• What you need to do: Would you please transcribe the listing exactly, with no images?

• The data:

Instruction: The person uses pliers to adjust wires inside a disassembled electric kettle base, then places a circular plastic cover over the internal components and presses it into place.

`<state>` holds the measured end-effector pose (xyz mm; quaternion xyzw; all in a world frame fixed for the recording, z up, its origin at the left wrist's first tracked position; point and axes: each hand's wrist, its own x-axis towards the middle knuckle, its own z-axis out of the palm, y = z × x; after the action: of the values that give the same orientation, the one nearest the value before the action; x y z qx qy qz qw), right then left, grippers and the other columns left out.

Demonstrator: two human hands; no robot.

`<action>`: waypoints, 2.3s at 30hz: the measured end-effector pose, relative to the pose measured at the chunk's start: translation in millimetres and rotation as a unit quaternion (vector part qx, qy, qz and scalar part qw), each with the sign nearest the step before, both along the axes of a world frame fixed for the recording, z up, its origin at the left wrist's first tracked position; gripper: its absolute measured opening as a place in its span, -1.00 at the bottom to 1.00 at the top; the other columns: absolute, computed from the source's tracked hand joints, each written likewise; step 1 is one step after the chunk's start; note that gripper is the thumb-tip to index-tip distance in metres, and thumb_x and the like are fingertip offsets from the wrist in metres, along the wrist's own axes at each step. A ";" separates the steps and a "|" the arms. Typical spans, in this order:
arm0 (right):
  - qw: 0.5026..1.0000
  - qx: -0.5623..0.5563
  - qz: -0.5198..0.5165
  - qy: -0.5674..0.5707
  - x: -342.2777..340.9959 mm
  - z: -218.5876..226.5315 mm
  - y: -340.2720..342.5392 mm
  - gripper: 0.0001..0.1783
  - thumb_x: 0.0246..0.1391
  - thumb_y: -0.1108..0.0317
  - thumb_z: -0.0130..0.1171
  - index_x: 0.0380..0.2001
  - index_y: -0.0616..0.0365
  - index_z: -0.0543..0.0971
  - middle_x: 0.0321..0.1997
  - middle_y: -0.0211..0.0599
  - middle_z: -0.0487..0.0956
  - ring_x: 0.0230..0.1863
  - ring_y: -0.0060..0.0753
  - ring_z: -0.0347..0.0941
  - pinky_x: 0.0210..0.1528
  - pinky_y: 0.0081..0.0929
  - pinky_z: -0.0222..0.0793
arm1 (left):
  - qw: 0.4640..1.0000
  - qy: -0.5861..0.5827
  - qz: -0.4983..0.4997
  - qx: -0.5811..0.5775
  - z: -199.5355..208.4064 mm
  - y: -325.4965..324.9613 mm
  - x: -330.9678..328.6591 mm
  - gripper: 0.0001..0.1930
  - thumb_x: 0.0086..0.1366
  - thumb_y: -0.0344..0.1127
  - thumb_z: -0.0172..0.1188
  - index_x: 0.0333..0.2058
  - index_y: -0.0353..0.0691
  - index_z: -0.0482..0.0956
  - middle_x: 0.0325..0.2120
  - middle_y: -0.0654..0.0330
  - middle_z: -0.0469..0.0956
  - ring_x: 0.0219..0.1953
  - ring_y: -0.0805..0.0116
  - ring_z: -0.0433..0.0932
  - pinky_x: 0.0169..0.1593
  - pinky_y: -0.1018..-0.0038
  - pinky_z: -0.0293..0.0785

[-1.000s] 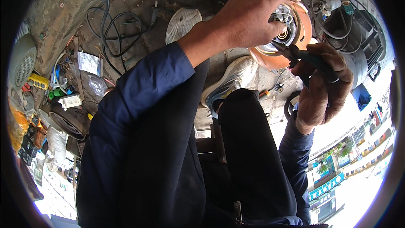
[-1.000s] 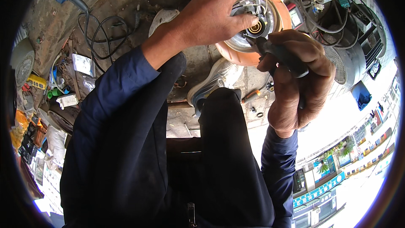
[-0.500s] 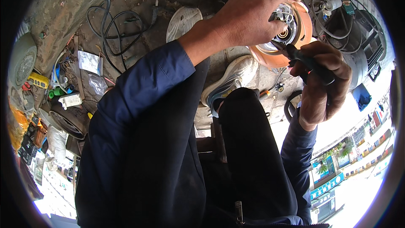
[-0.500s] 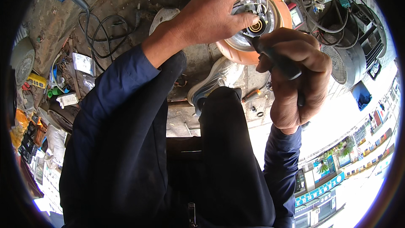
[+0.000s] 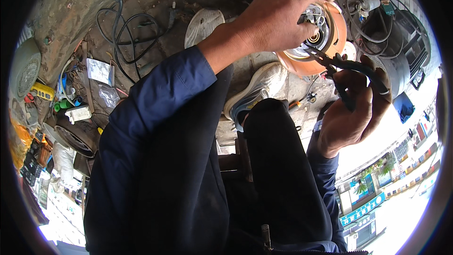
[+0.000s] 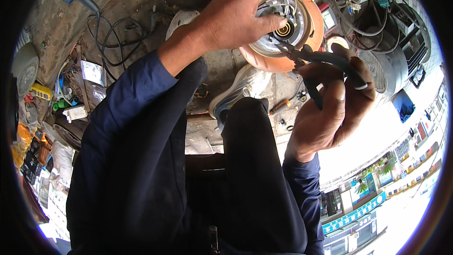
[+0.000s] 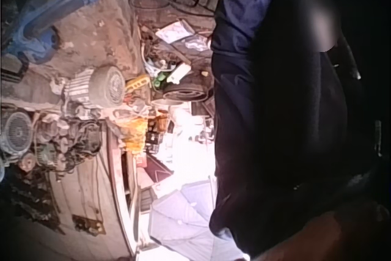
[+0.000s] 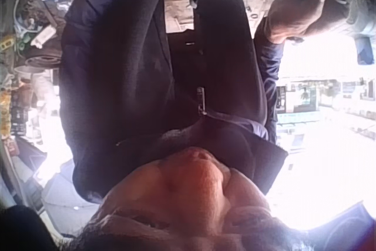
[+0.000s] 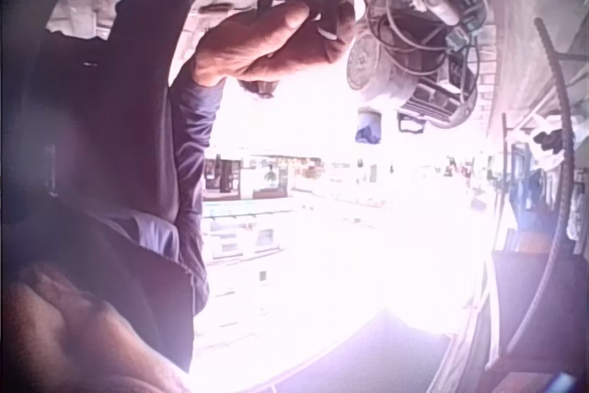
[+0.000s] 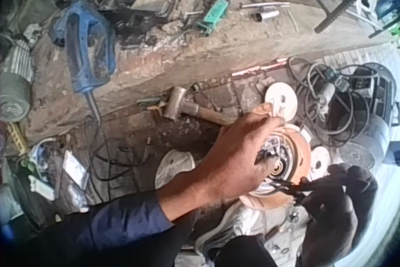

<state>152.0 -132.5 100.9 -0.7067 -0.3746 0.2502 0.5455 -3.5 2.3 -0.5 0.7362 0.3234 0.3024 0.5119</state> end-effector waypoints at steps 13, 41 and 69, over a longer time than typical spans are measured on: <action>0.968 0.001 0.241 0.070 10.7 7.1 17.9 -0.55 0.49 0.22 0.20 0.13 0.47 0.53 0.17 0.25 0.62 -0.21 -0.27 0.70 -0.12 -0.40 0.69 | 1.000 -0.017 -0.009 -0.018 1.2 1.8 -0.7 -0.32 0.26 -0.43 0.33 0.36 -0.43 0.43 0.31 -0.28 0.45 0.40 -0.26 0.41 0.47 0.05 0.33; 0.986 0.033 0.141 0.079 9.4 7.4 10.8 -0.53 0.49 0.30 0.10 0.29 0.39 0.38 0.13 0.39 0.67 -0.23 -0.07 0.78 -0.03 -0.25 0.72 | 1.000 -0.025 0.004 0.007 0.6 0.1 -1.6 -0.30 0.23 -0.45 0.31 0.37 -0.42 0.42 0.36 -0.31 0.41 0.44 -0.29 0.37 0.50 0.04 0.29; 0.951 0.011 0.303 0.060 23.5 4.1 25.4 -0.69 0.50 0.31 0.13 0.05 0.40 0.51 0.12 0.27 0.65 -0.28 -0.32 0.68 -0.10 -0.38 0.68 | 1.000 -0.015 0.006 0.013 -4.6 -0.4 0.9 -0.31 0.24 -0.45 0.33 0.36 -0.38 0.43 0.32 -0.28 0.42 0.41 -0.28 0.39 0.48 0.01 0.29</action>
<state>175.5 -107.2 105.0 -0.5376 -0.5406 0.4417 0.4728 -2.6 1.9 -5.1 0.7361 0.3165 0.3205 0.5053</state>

• Output for this task:
Instruction: The person uses pliers to adjust wires inside a disassembled electric kettle base, then places a circular plastic cover over the internal components and presses it into place.

`<state>` holds the measured end-effector pose (xyz mm; quaternion xyzw; all in a world frame fixed for the recording, z up, its origin at the left wrist's first tracked position; point and axes: each hand's wrist, its own x-axis towards the middle knuckle, its own z-axis out of the palm, y = z × x; after the action: of the values that give the same orientation, the one nearest the value before the action; x y z qx qy qz qw), right then left, grippers and the other columns left out.

Demonstrator: two human hands; no robot.

`<action>`: waypoints, 2.3s at 30hz: the measured end-effector pose, relative to the pose measured at the chunk's start: translation in millimetres and rotation as a unit quaternion (vector part qx, qy, qz and scalar part qw), each with the sign nearest the step before, both along the axes of a world frame fixed for the recording, z up, its origin at the left wrist's first tracked position; gripper: its absolute measured opening as a place in its span, -1.00 at the bottom to 1.00 at the top; the other columns: absolute, computed from the source's tracked hand joints, each written likewise; step 1 is one step after the chunk's start; note that gripper is the thumb-tip to index-tip distance in metres, and thumb_x and the like are fingertip offsets from the wrist in metres, along the wrist's own axes at each step. A ";" separates the steps and a "|" the arms. Typical spans, in this order:
arm0 (right):
  - qw: 0.5026..1.0000
  - qx: -0.5623..0.5563
  - qz: -0.5198..0.5165
  - qy: -0.5674..0.5707
  - x: -342.2777..340.9959 mm
  - z: -218.5876..226.5315 mm
  - y: -340.2720..342.5392 mm
  - gripper: 0.0001..0.1783
  - thumb_x: 0.0246..0.1391
  - thumb_y: -0.1108..0.0317
  - thumb_z: -0.0130..0.1171
  - index_x: 0.0380..0.2001
  - index_y: -0.0616..0.0365
  - index_z: -0.0543..0.0971
  - middle_x: 0.0321..0.1997
  - middle_y: -0.0211..0.0599
  - middle_z: -0.0487..0.0956
  - ring_x: 0.0230..0.1863
  - ring_y: -0.0060..0.0753
  - ring_z: -0.0347..0.0941
  - pinky_x: 0.0210..0.1528
  - pinky_y: 0.0081..0.0929
  - pinky_z: -0.0222..0.0793
arm1 (left):
  - qw: 0.4640..1.0000
  - qy: -0.5861..0.5827
  - qz: -0.4983..0.4997
  - qx: -0.5811..0.5775
  - z: -199.5355..208.4064 mm
  - y: -325.4965..324.9613 mm
  - x: -330.9678..328.6591 mm
  - gripper: 0.0001..0.1930
  - thumb_x: 0.0086..0.1366
  - thumb_y: -0.0344..0.1127
  - thumb_z: -0.0172..0.1188
  - index_x: 0.0333..0.2058
  - index_y: -0.0353..0.0691
  - index_z: -0.0482..0.0956
  - middle_x: 0.0325..0.2120
  - middle_y: -0.0654..0.0330
  - middle_z: -0.0469..0.0956
  - ring_x: 0.0219..0.1953
  - ring_y: -0.0805..0.0116
  - ring_z: -0.0433..0.0932
  - pinky_x: 0.0169..0.1593
  - pinky_y: -0.1018..-0.0038
  - pinky_z: -0.0293..0.0785

[-1.000s] 
[-1.000s] 
[-0.500s] 
[-0.500s] 
[+0.000s] 
[+0.000s] 
[+0.000s] 
[+0.000s] 
[+0.000s] 
[+0.000s] 

<state>152.0 -132.5 100.9 -0.7067 -0.3746 0.2502 0.5455 -3.5 2.3 -0.5 0.7362 0.3234 0.3024 0.5119</state> end-effector waypoints at steps 13, 41 and 69, over a longer time than typical spans are measured on: <action>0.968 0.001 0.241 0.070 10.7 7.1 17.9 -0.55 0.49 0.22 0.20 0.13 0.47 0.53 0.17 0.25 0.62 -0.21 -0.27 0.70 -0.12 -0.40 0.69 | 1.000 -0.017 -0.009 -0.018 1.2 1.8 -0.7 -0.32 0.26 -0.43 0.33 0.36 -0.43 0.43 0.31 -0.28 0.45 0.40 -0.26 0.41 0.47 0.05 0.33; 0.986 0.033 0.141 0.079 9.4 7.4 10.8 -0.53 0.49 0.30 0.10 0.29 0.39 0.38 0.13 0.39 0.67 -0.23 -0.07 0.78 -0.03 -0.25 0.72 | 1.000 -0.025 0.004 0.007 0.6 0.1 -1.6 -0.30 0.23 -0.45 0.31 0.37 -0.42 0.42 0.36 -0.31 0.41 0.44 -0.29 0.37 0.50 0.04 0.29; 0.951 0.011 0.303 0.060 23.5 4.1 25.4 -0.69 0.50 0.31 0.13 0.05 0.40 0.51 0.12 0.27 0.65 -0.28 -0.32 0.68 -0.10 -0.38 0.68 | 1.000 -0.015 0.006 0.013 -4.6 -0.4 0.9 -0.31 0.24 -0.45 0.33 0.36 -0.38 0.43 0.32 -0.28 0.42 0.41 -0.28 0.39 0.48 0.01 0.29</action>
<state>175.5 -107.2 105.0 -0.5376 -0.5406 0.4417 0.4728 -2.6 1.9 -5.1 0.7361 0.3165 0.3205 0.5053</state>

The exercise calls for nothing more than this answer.